- Work item
Only part of the listing is needed, namely the lines from its start through the line with "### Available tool", and they should be retyped exactly.

- Supplied entries
◇ ◇ ◇
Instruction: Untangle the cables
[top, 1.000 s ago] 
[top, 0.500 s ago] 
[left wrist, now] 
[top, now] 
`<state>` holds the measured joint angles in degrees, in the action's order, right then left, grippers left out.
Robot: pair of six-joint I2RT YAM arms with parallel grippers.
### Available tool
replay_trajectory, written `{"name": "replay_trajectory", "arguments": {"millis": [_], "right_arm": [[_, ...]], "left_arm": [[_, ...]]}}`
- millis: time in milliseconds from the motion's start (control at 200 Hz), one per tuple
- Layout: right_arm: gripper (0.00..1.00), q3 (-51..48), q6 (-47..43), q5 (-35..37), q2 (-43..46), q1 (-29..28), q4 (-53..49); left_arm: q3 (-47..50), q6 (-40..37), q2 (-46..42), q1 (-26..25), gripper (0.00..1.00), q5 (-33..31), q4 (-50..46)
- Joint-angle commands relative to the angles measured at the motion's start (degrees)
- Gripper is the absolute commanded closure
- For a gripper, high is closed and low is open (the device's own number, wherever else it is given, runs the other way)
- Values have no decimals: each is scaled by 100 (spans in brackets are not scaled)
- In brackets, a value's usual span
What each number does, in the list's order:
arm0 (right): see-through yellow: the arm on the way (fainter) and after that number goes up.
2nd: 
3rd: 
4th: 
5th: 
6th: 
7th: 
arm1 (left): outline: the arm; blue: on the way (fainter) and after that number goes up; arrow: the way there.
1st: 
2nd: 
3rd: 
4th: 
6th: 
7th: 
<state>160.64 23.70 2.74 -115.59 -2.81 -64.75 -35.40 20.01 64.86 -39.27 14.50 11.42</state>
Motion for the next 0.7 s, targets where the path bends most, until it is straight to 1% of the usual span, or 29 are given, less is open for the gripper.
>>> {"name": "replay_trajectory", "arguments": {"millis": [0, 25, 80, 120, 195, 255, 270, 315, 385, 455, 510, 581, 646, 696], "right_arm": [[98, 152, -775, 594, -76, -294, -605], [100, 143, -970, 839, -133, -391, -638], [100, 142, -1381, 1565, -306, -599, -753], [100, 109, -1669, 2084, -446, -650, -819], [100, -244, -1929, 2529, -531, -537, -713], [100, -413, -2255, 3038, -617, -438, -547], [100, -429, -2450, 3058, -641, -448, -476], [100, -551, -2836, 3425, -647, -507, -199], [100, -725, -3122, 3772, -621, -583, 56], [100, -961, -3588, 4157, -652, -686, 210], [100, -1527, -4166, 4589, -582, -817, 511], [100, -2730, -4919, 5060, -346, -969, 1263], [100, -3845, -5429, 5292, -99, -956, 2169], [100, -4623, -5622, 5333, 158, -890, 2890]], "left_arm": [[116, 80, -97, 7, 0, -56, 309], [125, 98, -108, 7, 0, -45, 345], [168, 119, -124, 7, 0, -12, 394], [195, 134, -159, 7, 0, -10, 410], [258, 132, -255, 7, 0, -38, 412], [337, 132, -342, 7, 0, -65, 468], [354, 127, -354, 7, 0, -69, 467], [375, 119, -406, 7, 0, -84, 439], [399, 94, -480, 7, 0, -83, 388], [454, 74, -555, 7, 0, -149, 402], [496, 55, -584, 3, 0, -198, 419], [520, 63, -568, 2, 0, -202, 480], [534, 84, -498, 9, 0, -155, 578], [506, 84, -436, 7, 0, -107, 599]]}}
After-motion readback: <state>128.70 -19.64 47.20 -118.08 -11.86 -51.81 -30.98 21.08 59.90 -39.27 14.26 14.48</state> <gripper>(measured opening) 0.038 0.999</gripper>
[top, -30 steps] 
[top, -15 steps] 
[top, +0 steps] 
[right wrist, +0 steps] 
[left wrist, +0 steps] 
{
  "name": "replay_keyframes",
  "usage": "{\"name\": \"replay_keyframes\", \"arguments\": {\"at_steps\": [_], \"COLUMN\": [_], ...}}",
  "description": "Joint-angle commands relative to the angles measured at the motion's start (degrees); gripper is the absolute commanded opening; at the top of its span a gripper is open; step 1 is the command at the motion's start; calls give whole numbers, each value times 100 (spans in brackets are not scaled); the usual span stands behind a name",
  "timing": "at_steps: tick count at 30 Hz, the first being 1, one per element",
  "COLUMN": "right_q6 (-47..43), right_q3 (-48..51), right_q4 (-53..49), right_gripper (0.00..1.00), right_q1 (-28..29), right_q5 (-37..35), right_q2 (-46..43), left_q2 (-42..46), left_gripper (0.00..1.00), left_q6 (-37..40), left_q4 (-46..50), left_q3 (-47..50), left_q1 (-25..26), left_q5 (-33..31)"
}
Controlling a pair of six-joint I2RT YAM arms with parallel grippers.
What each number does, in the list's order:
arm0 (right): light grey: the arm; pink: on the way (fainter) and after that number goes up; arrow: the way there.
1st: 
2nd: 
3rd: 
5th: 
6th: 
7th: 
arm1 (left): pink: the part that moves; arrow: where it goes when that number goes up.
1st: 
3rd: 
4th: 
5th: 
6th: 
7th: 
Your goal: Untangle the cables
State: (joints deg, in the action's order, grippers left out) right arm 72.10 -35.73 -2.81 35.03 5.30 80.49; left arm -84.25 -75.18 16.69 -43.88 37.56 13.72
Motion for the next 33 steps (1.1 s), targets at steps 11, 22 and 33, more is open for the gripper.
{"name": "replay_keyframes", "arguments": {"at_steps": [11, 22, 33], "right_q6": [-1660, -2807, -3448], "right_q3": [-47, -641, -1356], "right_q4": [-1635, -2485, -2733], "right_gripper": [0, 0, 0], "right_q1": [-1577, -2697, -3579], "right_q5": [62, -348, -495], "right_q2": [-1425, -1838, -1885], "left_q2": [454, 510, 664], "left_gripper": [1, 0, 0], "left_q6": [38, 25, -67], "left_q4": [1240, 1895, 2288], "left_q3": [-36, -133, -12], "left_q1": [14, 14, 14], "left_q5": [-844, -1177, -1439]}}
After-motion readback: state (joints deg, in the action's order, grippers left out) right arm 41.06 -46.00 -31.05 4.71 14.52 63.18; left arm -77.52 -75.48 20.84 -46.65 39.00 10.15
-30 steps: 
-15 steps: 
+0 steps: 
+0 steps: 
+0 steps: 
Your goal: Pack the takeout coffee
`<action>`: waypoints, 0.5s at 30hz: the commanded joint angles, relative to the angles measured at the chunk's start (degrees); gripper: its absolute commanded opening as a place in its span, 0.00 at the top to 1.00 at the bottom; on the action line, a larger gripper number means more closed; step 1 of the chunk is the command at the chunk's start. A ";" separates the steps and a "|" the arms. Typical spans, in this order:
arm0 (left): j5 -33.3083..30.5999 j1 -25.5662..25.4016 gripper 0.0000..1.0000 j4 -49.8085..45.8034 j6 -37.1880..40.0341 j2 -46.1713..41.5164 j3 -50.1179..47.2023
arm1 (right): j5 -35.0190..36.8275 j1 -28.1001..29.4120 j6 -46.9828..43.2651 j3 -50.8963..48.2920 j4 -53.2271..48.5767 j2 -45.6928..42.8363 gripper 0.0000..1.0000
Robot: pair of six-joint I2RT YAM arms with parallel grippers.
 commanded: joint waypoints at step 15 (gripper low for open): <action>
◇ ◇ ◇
- Answer space
Instruction: Untangle the cables
[top, 1.000 s ago] 
[top, 0.500 s ago] 
[left wrist, now] 
[top, now] 
`<state>` holds the measured joint angles in degrees, in the action's order, right then left, grippers left out.
Robot: pair of six-joint I2RT YAM arms with parallel grippers.
### Available tool

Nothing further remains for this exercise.